The federal government is proposing to change the way that the dividend tax credit is calculated for non-eligible dividends as part of the 2013 budget.

Ottawa is proposing to adjust the gross-up factor applicable to non-eligible dividends to 18% from 25%, and the dividend tax credit from 2/3 of the gross-up amount to 13/18. Expressed as a percentage of the grossed-up amount of a non-eligible dividend, the effective rate of the dividend tax credit in respect of such a dividend will be 11%.

This proposed measure will apply to non-eligible dividends paid after 2013.

The current dividend tax credit and gross-up factor applicable to non-eligible dividends overcompensates individuals for taxes presumed to have been paid at the corporate level on active business income, the government says. As such, an individual who receives dividend income from a corporation is in a better tax position than if the individual had earned the income directly.

All Canadian taxpayers should be paying “their fair share,” said Minister of Finance Jim Flaherty in a press conference on Thursday. He added the government wants to ensure the corporate and personal tax systems are more fully integrated.

Income earned by corporations is subject to corporate income taxes and, on distribution as dividends to individuals, it is subject to personal income taxes. Thus, dividends received by Canadian taxpayers are taxed at both the corporate and the personal levels. The dividend tax credit is intended to compensate an individual for corporate income taxes that are presumed to have been paid.

The dividend tax credit is meant to ensure that income earned by a corporation and paid out to an individual as a dividend will be subject to the same amount of taxes as income earned directly by the individual, in a concept called integration.

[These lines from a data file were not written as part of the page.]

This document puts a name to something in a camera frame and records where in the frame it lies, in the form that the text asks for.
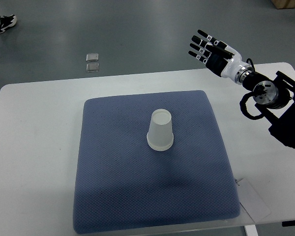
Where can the white paper tag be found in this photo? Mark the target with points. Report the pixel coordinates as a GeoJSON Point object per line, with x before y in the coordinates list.
{"type": "Point", "coordinates": [251, 201]}

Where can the black white sneaker far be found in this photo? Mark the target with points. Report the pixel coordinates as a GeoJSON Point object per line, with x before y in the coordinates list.
{"type": "Point", "coordinates": [7, 22]}

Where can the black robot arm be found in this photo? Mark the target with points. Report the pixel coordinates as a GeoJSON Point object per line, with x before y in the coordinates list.
{"type": "Point", "coordinates": [270, 99]}

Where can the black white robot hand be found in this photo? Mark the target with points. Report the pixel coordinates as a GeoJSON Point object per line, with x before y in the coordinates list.
{"type": "Point", "coordinates": [222, 60]}

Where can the white paper cup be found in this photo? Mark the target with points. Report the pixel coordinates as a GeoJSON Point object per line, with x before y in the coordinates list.
{"type": "Point", "coordinates": [162, 148]}
{"type": "Point", "coordinates": [160, 131]}

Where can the white paper cup on cushion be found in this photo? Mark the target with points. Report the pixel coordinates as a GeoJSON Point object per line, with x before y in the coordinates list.
{"type": "Point", "coordinates": [162, 148]}

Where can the black table control panel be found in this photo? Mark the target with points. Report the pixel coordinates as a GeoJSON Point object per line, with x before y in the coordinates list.
{"type": "Point", "coordinates": [288, 223]}

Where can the white table leg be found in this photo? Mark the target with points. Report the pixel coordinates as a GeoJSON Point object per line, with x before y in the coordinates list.
{"type": "Point", "coordinates": [250, 230]}

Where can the blue mesh cushion pad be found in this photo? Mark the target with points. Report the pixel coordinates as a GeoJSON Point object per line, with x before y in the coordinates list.
{"type": "Point", "coordinates": [121, 183]}

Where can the upper metal floor plate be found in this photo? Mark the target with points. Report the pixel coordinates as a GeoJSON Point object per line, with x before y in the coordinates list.
{"type": "Point", "coordinates": [92, 57]}

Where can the wooden furniture corner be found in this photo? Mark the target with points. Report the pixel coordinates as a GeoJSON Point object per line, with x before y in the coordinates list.
{"type": "Point", "coordinates": [283, 4]}

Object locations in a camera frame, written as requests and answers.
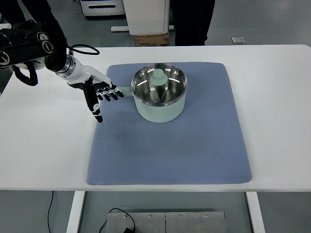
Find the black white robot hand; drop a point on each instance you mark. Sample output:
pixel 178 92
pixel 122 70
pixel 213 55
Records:
pixel 96 87

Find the green pot with handle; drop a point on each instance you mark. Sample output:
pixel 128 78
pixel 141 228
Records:
pixel 156 114

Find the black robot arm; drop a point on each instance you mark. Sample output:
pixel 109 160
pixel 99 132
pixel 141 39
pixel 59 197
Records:
pixel 30 46

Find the glass lid green knob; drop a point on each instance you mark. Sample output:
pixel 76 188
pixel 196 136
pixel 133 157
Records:
pixel 159 84

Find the white appliance in background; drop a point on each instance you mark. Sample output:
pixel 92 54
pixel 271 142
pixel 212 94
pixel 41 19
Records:
pixel 96 8

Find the brown cardboard box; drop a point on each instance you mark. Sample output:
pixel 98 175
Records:
pixel 155 40

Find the white cabinet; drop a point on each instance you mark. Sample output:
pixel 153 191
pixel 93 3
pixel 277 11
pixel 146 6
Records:
pixel 145 17

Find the white table leg left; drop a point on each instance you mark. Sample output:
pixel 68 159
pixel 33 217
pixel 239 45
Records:
pixel 76 212

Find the white table leg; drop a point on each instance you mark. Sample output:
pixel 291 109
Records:
pixel 255 212
pixel 76 212

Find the person in black clothes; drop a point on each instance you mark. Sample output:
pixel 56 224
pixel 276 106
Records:
pixel 40 11

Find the blue textured mat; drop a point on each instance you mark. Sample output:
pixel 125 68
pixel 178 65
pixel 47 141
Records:
pixel 203 145

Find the grey floor plate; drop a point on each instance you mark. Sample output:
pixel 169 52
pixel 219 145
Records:
pixel 238 40

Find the white table leg right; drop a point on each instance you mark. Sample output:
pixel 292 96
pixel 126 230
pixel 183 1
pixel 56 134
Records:
pixel 255 212

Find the metal base plate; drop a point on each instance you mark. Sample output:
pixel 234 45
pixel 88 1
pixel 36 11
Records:
pixel 167 222

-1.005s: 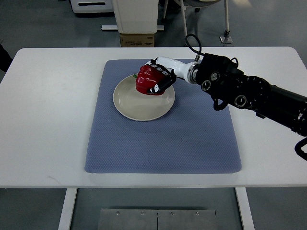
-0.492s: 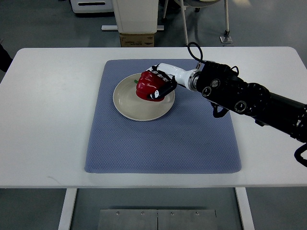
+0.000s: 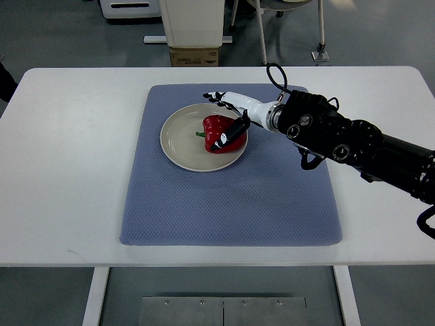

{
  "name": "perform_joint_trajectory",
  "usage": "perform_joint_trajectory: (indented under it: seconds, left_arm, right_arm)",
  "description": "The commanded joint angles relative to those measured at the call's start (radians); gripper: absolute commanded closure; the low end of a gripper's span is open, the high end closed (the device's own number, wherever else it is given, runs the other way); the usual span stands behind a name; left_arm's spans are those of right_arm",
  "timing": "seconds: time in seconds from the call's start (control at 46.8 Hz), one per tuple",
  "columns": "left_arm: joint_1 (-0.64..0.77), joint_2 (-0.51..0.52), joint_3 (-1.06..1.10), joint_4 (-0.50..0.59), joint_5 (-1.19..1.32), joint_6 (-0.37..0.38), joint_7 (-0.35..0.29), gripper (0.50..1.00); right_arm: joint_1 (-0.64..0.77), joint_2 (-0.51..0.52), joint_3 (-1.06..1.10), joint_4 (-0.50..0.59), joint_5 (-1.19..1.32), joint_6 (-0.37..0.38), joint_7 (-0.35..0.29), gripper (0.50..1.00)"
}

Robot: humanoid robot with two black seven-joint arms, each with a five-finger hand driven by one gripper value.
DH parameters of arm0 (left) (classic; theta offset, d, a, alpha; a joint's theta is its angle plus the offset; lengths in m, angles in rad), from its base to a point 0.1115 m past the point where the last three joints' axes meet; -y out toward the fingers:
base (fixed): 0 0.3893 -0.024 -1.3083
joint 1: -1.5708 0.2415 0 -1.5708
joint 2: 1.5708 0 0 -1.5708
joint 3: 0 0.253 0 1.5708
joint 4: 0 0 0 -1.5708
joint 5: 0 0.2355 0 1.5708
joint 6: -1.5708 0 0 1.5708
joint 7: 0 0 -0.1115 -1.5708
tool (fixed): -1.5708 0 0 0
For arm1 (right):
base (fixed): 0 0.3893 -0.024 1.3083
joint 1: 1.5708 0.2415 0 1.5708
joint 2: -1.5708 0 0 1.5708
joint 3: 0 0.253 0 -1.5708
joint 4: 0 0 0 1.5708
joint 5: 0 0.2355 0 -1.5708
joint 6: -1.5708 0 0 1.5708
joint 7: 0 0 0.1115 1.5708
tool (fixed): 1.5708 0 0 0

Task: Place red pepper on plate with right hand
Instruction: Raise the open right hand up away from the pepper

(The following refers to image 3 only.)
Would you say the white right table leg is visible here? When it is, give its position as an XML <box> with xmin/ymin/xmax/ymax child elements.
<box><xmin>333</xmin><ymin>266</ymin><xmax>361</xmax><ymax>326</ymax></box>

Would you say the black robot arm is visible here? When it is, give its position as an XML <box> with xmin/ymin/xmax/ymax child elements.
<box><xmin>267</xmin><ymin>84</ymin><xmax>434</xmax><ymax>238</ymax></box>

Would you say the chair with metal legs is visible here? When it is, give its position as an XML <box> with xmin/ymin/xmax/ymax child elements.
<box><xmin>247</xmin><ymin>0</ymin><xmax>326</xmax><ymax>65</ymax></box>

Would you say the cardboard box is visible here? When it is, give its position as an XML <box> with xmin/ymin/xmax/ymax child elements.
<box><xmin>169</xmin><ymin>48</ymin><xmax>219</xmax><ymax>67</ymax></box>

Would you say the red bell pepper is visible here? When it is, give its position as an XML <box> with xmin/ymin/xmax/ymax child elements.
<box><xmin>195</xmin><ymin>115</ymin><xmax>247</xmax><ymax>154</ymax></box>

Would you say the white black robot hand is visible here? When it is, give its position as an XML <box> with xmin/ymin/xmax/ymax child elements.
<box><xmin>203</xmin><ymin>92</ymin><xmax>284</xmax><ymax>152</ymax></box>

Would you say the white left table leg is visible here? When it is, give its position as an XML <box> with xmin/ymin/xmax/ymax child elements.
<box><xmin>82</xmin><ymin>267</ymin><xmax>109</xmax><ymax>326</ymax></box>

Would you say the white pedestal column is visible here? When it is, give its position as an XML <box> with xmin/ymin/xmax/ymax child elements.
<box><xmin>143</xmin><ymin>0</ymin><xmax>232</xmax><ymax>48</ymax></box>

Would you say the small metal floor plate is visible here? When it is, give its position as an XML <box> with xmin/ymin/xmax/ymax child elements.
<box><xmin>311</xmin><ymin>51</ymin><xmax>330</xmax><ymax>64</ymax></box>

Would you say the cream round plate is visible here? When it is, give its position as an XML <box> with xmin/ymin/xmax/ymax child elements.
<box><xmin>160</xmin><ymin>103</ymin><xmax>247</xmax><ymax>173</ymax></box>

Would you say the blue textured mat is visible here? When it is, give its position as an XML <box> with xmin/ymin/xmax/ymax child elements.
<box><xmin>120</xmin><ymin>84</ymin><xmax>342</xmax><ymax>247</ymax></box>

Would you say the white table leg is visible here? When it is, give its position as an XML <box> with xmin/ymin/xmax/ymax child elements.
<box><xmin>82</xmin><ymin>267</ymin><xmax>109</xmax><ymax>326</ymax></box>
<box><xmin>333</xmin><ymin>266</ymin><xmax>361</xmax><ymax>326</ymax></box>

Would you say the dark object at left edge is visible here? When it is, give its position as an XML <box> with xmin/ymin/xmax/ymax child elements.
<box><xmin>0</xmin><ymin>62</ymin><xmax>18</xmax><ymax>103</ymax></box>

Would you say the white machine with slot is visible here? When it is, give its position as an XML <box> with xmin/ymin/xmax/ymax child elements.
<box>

To calculate the dividend tax credit, an individual is first required to include the grossed-up amount of taxable dividends in income. The dividend tax credit then compensates the individual for the amount of corporate-level taxes presumed to have been paid on the grossed-up amount.

There is a set of two dividend tax rates and gross-up factors to recognize the two different corporate income tax rates that generally apply to corporations:

  • The enhanced dividend tax credit and gross-up are applicable to dividends distributed to an individual from corporate income taxed at the corporate tax rate, and are known as eligible dividends.
  • The ordinary dividend tax credit and gross-up are applied to dividends distributed to an individual from corporate income not taxed at the corporate tax rate, and are known as non-eligible dividends.